BRAZIL: The government has launched a programme to encourage investment in motive power and rolling stock that will reduce greenhouse gas emissions.
The Frota Ferroviária Verde project was announced in the Official Gazette of the Union on September 30 and the regulation came into force on October 7.
The main objective is to encourage ‘efficient and rational consumption of materials and energy sources used in operation of rail services’. The Ministry of Infrastructure believes the programme will help foster the gradual replacement of locomotives using fossil fuels by other types of traction that meet sustainability criteria. It will publish guidelines for the National Land Transport Agency to encourage concessionaires and other railway operators to meet the programme’s objectives.

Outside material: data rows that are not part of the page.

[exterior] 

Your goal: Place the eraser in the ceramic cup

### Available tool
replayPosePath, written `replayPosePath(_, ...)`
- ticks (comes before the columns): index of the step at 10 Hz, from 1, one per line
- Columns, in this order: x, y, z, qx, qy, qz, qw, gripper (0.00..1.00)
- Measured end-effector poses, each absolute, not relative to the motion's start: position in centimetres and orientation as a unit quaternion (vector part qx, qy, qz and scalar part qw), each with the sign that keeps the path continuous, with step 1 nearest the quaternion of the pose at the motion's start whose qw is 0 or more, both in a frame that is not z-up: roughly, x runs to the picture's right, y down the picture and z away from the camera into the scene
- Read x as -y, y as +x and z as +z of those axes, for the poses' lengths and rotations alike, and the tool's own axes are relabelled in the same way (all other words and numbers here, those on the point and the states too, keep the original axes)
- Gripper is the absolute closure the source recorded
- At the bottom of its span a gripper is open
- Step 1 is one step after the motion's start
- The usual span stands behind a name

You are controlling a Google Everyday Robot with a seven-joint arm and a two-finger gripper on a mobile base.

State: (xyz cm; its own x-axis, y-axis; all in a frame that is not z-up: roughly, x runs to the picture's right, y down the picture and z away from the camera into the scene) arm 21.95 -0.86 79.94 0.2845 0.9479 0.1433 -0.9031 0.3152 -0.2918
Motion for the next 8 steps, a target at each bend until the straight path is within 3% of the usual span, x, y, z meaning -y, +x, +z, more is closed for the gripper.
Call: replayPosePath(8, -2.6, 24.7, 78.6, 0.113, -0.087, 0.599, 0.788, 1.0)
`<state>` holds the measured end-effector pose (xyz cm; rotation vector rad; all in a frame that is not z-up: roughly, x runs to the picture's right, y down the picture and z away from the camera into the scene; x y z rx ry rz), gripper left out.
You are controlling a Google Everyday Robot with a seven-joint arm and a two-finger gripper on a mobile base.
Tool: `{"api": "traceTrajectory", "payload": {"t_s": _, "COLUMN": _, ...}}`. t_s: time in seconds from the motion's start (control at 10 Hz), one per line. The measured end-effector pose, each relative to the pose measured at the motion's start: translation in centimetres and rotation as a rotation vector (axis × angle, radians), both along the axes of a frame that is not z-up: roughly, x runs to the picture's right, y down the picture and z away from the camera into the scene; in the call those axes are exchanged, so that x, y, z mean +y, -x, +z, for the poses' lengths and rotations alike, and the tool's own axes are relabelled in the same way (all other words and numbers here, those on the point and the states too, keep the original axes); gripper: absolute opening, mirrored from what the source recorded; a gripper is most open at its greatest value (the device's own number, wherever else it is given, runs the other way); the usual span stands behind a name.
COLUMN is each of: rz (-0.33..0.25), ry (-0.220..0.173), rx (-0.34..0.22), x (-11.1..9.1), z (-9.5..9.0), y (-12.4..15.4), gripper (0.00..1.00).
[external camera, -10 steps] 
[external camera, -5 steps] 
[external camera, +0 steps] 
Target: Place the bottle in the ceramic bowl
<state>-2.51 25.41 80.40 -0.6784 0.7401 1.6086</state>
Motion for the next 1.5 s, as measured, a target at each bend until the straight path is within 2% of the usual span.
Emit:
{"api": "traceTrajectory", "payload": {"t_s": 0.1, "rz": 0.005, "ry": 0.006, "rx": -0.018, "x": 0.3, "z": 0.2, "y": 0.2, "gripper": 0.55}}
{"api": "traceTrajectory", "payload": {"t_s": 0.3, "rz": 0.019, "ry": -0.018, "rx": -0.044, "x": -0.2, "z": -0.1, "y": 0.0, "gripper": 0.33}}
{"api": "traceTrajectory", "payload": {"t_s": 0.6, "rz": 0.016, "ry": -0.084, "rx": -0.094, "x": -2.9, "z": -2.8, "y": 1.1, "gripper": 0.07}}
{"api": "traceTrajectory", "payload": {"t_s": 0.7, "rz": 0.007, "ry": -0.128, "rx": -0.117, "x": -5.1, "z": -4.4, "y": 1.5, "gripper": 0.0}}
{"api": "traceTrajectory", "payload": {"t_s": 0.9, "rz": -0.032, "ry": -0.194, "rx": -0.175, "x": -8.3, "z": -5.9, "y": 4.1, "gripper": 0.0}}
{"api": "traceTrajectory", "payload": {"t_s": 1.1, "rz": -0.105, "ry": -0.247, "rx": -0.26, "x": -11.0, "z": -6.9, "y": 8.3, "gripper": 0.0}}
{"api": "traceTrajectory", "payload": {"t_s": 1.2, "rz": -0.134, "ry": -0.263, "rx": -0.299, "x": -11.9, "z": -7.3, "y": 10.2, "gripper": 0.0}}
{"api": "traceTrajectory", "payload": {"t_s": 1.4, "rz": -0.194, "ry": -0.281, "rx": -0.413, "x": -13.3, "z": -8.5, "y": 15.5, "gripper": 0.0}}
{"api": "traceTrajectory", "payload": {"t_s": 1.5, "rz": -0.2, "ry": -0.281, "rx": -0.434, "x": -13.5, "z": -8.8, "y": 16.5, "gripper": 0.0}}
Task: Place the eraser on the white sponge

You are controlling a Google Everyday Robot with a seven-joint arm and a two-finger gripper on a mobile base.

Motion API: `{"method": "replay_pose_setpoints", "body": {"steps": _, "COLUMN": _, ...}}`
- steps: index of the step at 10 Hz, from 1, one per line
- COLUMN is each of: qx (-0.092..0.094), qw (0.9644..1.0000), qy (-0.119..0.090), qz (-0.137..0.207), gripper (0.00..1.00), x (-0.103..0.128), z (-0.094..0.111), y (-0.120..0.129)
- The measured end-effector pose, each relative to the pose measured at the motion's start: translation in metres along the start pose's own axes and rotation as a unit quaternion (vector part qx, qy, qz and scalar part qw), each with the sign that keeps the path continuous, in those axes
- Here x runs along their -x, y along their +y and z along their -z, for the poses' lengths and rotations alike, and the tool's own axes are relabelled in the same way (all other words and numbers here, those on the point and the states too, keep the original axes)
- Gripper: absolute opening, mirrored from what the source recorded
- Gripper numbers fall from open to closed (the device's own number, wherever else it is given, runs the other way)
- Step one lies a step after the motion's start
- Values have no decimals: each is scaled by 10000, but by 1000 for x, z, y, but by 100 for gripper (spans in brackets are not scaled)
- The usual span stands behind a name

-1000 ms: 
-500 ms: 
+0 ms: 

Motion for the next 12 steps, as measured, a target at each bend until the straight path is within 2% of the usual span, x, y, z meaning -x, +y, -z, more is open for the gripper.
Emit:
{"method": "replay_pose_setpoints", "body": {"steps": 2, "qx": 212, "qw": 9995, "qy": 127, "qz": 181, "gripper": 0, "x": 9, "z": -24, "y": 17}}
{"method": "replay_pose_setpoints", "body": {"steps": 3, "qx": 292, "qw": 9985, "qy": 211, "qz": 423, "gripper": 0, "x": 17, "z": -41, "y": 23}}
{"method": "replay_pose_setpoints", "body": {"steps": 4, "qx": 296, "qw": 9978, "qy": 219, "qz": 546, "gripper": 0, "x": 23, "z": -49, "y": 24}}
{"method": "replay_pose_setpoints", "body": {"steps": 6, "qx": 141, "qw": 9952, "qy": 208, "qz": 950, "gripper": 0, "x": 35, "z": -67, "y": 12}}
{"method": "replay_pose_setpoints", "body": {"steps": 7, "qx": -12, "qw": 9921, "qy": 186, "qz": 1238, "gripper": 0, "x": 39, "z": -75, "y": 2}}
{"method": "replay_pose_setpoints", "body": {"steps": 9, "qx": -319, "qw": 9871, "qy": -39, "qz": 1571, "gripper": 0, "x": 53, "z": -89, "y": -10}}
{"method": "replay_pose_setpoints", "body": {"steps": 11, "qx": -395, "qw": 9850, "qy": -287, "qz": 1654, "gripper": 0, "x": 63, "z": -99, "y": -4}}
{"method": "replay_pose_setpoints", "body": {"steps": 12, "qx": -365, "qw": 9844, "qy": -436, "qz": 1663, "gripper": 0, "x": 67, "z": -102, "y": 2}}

Eight formal objectives have been set:
- encourage investments that enable the reduction of greenhouse gas emissions resulting from operation of the railway rolling stock fleet;
- encourage efficient and rational consumption of energy sources used for operation of the rolling stock fleet;
- encourage initiatives that seek to increase the share of renewable and non-polluting sources in the operation of rail transport services for freight and passengers;
- promote a reduction in negative socio-environmental impacts through implementation and operation of rail transport services;
- encourage modernisation of the national rolling stock fleet in line with best international practice;
- stimulate technological development of the national railway industry in line with sustainability strategies;
- encourage sustainability projects related to railway concessions;
- promote initiatives that consider measures to adapt rail infrastructure to climate change and increase climate resilience
Minister of Infrastructure Marcelo Sampaio said ‘this is a step towards the future of the sector and the country as a whole. It is a segment that has been developing and using more and more technologies, products and procedures capable of reducing greenhouse gas emissions, energy consumption and natural resources’.
Railways were ‘associated with the highest safety standards’, he continued, and ‘measures to help adapt to climate change would make them safer and more sustainable’.